What to work on: What is the number of lines in the data holding the word "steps"? Give that number by itself.
-----
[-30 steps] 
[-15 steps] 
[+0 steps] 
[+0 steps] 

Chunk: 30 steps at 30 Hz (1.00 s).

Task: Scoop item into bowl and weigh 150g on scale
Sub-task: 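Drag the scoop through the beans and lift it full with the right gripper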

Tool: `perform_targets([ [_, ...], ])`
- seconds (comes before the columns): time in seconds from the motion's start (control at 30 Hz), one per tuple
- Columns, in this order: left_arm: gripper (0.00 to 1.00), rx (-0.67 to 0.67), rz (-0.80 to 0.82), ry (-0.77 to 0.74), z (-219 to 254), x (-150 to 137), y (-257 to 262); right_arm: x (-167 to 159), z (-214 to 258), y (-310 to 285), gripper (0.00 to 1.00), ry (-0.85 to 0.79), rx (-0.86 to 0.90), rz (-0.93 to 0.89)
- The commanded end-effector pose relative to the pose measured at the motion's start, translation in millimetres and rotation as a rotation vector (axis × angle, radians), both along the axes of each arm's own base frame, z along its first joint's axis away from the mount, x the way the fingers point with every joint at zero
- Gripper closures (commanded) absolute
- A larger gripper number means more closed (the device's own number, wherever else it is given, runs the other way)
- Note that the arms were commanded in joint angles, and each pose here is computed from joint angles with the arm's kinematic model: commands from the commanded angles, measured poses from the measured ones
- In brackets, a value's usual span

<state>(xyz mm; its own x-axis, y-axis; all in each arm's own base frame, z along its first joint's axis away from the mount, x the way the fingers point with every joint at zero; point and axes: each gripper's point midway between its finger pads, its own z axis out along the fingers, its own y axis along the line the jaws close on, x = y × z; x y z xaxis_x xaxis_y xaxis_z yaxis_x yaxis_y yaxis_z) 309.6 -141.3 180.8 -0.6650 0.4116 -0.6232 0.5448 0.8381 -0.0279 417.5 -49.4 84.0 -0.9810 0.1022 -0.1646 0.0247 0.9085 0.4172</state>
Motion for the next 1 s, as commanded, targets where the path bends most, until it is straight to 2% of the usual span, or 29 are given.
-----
Answer for the task: 5